• Assignment
In the entries that follow, the line with "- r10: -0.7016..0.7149" opens the range and the line with "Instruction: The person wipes" closes it; repeat that range exactly, both lines included.
---------------
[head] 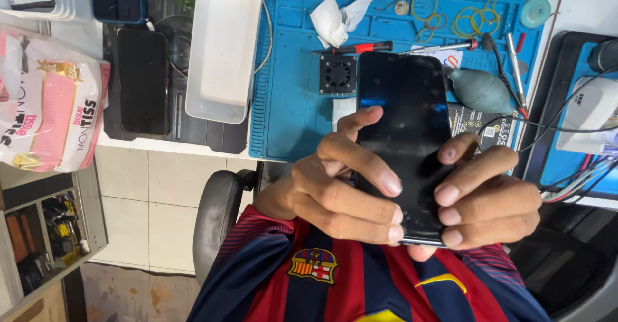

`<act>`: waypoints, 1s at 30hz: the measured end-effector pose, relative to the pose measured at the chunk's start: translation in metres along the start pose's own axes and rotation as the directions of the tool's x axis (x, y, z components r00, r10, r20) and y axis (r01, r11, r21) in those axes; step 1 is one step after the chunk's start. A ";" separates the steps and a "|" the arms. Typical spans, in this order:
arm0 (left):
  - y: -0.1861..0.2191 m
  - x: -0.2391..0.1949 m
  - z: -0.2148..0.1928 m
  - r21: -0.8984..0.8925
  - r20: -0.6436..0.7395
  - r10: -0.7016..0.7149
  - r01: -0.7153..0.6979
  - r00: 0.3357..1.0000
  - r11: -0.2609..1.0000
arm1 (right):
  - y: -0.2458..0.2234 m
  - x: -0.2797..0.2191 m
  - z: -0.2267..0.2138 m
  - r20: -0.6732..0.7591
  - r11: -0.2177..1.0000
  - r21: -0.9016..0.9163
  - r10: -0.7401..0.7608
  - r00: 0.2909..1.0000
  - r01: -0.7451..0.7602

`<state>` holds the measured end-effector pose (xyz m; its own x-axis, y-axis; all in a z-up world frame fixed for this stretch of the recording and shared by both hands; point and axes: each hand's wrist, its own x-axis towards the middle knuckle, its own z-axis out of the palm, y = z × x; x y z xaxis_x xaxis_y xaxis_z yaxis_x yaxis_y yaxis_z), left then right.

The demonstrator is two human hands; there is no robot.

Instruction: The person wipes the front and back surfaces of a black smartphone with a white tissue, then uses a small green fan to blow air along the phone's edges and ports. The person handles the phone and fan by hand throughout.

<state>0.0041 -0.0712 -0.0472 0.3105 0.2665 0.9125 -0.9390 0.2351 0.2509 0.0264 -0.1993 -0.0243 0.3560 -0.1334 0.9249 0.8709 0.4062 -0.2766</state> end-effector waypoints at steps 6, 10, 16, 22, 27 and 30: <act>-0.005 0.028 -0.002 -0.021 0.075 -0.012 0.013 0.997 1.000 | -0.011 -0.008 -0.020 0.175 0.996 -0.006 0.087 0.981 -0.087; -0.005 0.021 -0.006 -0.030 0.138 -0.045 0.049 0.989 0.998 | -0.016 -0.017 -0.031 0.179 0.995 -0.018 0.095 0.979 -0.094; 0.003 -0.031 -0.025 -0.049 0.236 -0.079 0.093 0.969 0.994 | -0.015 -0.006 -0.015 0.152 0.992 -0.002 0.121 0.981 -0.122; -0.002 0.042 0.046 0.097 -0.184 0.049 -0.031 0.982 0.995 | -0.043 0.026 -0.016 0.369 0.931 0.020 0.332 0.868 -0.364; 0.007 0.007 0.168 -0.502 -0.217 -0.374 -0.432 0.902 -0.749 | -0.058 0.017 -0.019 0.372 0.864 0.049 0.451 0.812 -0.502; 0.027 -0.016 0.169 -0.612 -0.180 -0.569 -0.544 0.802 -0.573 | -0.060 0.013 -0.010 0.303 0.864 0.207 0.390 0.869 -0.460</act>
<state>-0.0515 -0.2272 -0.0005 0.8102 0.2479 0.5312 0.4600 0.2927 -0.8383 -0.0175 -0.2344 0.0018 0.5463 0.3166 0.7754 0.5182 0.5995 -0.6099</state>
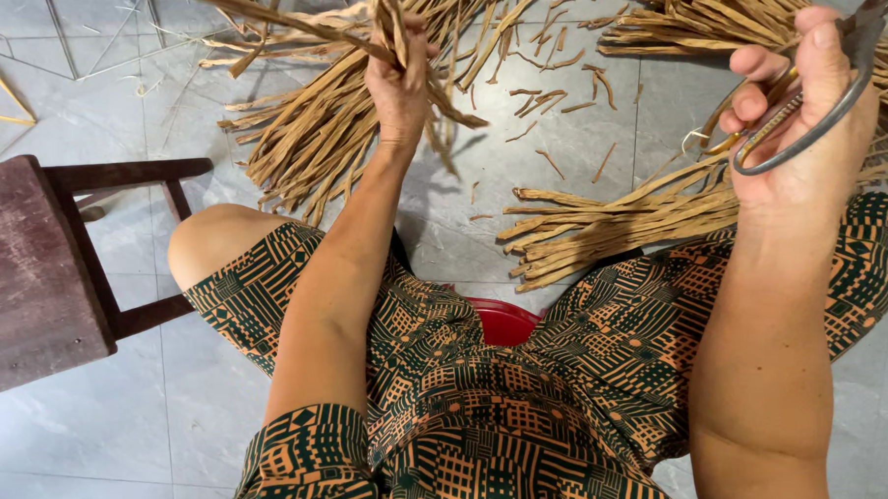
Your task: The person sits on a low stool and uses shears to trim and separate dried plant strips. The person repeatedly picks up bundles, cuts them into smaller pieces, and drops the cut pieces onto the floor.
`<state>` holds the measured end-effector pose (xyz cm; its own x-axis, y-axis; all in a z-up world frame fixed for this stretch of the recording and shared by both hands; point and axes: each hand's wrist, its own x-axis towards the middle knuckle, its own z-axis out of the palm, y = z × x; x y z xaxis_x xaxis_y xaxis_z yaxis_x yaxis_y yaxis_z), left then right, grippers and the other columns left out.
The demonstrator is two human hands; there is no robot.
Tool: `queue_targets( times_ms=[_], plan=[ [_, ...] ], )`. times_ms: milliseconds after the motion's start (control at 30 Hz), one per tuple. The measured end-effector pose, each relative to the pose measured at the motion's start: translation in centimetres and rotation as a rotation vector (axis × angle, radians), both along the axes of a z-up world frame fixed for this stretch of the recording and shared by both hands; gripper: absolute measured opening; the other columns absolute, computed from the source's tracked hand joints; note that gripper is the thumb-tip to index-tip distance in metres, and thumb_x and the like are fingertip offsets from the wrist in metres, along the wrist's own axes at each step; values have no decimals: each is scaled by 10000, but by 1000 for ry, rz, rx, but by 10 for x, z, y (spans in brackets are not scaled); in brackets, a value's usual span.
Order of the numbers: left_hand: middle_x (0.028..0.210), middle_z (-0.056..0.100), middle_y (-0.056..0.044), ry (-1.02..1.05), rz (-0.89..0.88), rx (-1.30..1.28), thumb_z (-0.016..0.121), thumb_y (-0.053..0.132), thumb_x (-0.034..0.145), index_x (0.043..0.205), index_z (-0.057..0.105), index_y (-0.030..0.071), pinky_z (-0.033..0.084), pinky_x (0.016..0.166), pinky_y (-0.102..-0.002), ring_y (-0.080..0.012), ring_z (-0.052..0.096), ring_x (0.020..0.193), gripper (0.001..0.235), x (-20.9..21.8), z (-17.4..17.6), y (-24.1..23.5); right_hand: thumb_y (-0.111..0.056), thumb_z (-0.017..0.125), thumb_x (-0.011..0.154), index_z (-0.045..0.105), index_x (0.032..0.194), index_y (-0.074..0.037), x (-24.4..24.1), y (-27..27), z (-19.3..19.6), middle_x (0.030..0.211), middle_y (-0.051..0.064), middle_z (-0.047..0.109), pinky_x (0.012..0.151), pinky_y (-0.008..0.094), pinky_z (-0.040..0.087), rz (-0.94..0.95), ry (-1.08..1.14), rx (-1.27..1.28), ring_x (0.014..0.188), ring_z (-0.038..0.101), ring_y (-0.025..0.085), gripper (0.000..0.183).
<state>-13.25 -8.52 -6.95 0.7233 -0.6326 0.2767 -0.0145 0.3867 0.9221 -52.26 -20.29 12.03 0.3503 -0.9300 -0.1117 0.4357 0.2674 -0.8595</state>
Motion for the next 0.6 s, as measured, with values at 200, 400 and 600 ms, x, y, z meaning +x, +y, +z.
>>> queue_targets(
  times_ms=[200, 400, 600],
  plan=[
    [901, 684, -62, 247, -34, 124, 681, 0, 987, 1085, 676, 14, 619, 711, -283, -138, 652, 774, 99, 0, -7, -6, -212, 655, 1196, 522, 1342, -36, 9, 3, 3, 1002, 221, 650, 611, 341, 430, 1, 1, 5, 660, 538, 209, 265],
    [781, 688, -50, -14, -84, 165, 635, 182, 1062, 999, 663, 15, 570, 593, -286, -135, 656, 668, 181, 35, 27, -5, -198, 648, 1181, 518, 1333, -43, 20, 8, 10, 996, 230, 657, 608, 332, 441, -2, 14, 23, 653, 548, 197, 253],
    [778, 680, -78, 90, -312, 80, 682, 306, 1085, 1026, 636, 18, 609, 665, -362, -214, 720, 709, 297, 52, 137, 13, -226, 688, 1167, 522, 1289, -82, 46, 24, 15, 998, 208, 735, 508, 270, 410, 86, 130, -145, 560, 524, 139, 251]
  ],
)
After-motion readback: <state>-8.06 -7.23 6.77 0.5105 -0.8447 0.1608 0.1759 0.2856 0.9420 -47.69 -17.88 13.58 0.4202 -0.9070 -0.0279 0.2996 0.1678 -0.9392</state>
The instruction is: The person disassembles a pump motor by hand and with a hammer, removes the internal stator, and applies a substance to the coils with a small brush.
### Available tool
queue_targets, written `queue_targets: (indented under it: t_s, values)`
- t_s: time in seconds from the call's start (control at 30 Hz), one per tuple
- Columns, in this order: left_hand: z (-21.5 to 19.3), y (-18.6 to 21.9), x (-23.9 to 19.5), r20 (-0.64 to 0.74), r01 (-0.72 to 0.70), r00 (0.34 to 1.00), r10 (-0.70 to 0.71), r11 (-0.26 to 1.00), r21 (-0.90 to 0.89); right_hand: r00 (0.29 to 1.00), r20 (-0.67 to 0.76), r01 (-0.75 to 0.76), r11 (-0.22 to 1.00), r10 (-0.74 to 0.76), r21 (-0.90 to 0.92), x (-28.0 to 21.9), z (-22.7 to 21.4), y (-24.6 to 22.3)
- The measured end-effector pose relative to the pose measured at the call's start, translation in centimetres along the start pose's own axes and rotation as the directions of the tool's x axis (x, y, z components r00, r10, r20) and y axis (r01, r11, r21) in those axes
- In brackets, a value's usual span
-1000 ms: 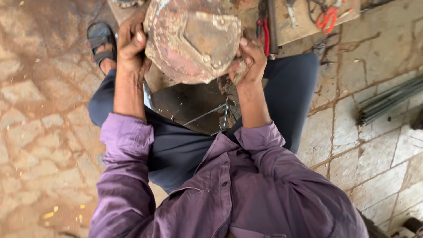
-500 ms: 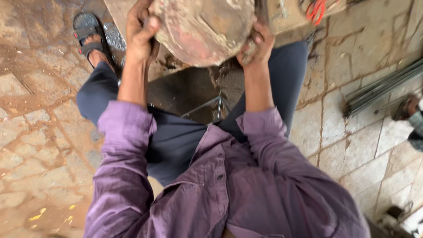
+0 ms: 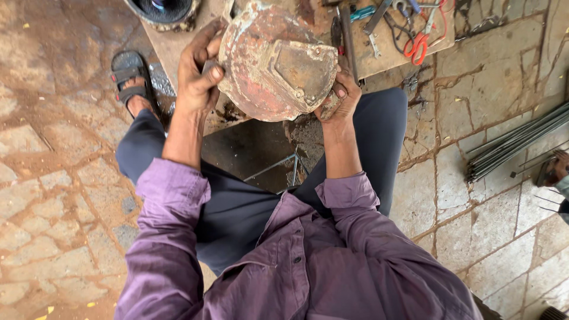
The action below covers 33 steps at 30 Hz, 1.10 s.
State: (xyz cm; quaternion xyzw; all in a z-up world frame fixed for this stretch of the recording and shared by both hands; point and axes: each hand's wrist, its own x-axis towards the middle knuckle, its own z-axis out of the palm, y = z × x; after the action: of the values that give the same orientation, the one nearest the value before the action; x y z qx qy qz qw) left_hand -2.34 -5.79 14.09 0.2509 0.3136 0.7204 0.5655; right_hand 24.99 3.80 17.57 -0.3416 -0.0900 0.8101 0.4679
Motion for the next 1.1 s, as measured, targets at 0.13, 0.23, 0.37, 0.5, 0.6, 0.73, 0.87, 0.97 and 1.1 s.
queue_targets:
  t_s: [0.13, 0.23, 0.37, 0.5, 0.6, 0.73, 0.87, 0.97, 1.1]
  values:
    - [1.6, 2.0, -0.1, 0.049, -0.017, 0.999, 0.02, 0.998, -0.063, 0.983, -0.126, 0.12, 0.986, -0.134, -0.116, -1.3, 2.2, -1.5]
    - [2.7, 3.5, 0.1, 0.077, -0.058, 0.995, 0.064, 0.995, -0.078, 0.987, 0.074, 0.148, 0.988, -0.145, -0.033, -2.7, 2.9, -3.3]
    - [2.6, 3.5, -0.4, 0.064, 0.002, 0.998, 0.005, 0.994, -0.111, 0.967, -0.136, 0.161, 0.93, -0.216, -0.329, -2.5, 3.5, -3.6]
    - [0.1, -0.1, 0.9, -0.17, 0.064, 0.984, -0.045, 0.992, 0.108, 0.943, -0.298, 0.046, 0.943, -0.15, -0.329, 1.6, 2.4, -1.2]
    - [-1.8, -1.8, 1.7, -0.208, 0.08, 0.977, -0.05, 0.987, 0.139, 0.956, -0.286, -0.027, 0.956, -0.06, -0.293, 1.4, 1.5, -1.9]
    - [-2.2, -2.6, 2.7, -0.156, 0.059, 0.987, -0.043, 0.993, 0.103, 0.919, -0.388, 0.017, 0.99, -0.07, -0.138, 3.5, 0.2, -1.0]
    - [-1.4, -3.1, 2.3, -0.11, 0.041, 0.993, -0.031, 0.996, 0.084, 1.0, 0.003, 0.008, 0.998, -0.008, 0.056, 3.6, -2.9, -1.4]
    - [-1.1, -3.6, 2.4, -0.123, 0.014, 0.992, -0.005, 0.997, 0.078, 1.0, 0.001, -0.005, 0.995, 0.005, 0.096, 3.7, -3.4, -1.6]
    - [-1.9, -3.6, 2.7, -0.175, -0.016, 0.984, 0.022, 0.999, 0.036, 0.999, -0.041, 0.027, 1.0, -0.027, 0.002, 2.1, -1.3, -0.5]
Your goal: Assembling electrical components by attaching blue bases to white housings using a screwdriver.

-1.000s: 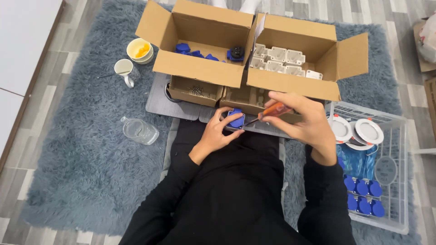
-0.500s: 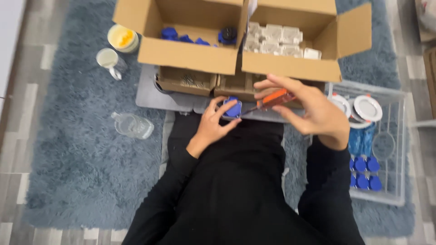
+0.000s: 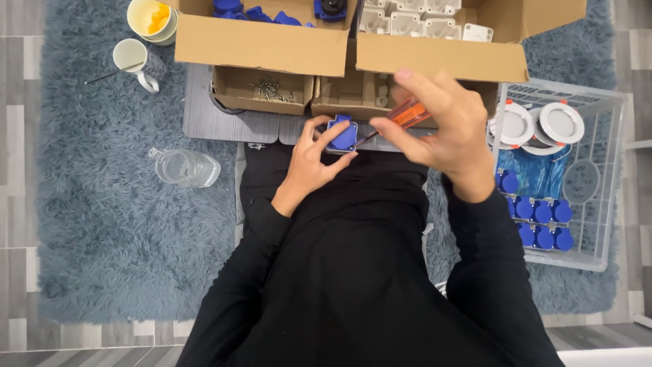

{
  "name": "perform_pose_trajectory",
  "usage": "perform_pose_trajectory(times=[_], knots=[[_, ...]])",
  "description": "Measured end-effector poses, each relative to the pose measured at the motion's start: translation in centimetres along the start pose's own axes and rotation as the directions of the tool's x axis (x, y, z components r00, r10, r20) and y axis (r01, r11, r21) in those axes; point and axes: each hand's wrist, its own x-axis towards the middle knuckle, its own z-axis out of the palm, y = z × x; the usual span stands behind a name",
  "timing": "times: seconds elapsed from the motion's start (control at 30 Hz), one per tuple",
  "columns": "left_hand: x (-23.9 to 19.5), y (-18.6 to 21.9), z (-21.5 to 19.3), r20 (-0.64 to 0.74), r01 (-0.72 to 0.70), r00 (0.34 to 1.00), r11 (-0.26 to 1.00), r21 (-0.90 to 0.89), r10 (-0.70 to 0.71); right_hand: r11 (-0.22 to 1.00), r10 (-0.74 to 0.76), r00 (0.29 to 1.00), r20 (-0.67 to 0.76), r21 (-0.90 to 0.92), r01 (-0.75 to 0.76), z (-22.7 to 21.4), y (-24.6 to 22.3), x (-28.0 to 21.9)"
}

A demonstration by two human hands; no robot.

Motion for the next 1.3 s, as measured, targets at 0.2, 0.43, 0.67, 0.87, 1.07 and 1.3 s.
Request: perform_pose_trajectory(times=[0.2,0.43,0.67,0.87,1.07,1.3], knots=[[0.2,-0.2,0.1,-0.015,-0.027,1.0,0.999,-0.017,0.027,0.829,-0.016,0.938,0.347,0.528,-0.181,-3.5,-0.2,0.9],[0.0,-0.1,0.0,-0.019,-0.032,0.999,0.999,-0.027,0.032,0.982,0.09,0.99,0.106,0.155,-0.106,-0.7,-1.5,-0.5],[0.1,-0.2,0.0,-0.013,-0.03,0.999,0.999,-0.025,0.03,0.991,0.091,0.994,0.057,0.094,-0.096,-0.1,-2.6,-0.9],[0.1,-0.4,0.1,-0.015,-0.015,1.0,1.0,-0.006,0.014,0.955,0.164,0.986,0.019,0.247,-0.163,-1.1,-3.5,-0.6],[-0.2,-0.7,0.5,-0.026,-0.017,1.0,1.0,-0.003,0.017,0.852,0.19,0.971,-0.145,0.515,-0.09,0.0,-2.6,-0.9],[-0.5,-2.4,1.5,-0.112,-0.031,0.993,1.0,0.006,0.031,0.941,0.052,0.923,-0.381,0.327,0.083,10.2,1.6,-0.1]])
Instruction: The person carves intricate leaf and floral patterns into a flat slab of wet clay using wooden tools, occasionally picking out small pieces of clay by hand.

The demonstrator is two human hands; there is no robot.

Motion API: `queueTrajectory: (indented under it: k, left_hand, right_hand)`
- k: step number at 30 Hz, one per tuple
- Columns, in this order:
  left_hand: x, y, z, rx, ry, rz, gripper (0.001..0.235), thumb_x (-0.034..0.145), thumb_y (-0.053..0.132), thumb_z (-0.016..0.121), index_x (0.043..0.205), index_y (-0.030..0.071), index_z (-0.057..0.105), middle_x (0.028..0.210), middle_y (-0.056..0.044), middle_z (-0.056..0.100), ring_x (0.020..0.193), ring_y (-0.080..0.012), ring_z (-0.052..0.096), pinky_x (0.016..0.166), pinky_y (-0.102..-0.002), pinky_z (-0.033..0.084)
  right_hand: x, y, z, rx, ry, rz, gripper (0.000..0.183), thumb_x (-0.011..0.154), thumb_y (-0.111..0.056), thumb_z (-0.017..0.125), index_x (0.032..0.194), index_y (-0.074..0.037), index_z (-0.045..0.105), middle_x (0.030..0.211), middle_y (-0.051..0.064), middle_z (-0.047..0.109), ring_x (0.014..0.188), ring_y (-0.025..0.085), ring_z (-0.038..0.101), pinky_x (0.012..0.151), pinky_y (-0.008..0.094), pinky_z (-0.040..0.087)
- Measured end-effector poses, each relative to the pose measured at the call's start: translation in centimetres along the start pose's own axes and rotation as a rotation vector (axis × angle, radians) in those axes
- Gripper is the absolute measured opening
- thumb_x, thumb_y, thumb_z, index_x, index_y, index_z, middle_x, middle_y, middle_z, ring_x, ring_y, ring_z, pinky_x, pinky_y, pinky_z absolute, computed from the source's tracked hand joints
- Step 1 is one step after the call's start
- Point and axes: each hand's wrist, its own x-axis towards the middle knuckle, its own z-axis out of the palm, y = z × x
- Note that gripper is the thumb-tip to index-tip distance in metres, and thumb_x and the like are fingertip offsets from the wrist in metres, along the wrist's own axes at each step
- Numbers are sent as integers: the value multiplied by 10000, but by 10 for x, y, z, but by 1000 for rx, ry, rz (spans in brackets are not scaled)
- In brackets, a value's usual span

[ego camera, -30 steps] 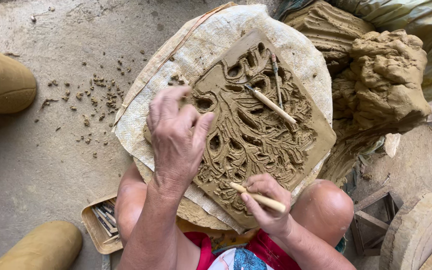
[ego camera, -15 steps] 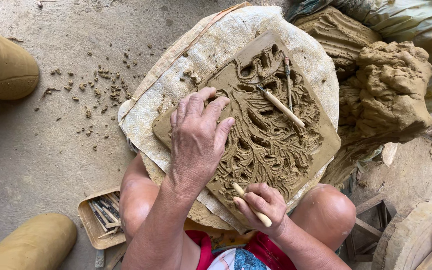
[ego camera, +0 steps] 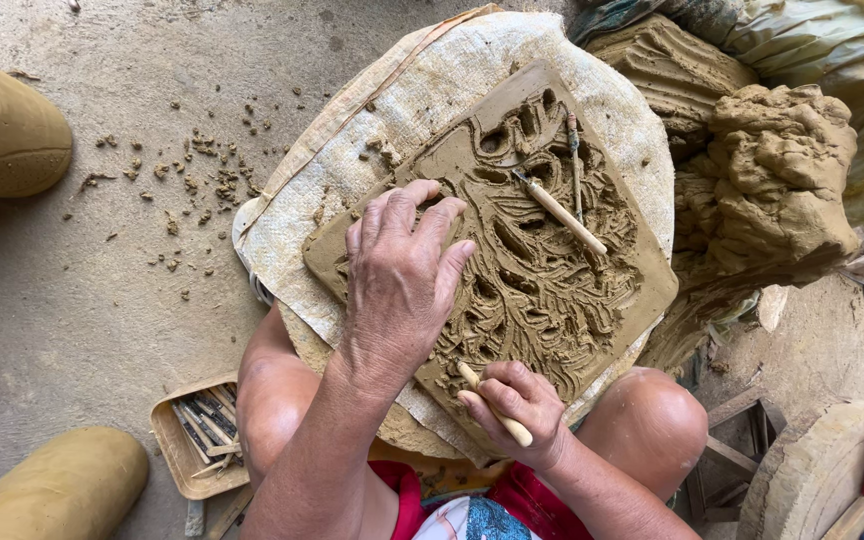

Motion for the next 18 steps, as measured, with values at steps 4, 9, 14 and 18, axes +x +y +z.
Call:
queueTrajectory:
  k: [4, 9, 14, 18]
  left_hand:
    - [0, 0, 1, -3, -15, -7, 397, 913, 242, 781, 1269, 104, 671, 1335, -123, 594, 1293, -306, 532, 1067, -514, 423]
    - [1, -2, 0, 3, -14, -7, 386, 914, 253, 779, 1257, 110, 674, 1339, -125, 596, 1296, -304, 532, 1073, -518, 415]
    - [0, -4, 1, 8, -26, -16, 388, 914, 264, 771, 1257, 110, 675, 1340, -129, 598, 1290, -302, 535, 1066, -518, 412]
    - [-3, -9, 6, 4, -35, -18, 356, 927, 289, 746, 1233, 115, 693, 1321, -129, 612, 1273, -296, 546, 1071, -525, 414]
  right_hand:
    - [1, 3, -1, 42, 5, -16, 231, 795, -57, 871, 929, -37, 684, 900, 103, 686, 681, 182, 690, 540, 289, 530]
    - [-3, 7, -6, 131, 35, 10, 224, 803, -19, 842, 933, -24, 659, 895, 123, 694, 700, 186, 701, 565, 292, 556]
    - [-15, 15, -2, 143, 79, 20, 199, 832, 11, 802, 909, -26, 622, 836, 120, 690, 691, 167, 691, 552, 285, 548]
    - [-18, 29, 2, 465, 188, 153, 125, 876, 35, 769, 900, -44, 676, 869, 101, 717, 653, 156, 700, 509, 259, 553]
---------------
• Exercise result
  - r10: -0.7016..0.7149
  - r01: -0.7153..0.6979
  - r00: 0.3357..1.0000
  - r11: -0.2609..1.0000
arm1 (right):
  - y: -0.2458..0.2234 m
  - x: -0.2797..0.2191 m
  - z: -0.2267..0.2138 m
  - r20: -0.6732..0.7591
  - r11: -0.2177..1.0000
  - r21: -0.9016..0.9163
  - r10: -0.7401..0.7608
  - r00: 0.2909..1.0000
  - r01: -0.7451..0.7602

`<state>` holds the measured end-effector pose (xyz m; its own x-axis, y-axis; all in a z-up world frame fixed for this stretch of the recording and shared by both hands; point and axes: each hand's wrist, its own x-axis towards the middle knuckle, its own z-axis out of the palm, y = z × x; x y z xaxis_x xaxis_y xaxis_z yaxis_x yaxis_y yaxis_z), left then right.

The demonstrator is two human hands; there is no robot.

Instruction: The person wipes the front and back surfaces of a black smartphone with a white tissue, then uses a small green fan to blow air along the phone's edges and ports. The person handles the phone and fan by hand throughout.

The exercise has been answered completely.